- Source data:
* * * * * * * * *
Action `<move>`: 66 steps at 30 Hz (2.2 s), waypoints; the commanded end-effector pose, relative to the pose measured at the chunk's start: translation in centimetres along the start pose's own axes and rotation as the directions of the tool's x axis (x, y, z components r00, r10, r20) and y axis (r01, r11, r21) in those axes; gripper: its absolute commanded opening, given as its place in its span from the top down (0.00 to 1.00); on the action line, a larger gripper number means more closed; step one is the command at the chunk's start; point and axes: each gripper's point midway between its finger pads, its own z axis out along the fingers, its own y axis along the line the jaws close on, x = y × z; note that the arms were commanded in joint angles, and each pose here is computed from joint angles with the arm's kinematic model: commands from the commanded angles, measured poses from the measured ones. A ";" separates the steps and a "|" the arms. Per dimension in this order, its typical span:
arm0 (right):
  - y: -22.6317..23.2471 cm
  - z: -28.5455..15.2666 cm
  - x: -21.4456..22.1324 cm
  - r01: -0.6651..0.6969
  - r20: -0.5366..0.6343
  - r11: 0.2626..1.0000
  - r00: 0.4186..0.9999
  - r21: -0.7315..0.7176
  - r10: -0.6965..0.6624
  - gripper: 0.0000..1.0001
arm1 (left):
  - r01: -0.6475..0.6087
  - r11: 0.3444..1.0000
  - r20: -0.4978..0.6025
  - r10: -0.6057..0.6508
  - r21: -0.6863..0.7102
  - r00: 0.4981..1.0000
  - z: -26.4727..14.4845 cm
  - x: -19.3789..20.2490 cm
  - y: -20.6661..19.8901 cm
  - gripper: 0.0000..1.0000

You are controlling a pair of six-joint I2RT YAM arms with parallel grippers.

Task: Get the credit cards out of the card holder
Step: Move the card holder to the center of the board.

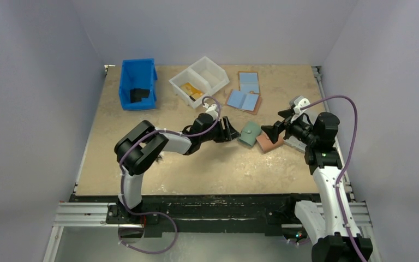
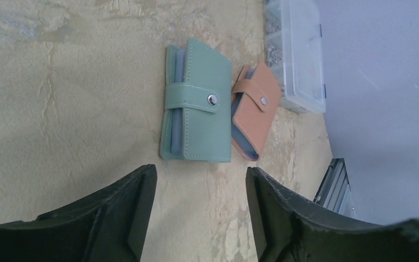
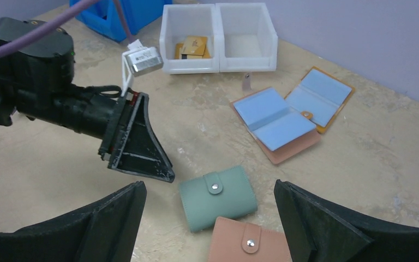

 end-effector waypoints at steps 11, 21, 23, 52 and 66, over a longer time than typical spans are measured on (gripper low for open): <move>-0.2 -0.2 -0.5 0.040 0.030 0.999 0.999 0.016 -0.041 0.01 | 0.135 0.985 -0.025 -0.133 0.105 0.991 3.6 0.5 -0.6 0.61; -0.1 -0.2 -0.5 0.042 0.032 0.999 0.999 0.013 -0.042 0.01 | 0.151 0.981 -0.032 -0.148 0.121 0.988 3.9 0.4 -1.0 0.61; -0.2 -0.2 -0.4 0.041 0.031 0.999 0.999 0.015 -0.041 0.01 | 0.154 0.979 -0.032 -0.152 0.133 0.988 3.9 0.3 -1.3 0.61; -0.1 -0.2 -0.4 0.041 0.032 0.999 0.999 0.011 -0.042 0.01 | 0.254 0.966 -0.064 -0.251 0.048 0.966 5.3 1.3 -0.1 0.77; 0.7 -0.1 0.0 0.043 0.022 0.998 0.999 -0.038 -0.042 0.01 | 0.154 0.988 0.011 -0.154 0.016 0.988 -1.8 0.8 0.2 1.00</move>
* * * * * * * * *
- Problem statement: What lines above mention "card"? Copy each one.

- Written reply:
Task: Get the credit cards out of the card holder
Step: Move the card holder to the center of the board.

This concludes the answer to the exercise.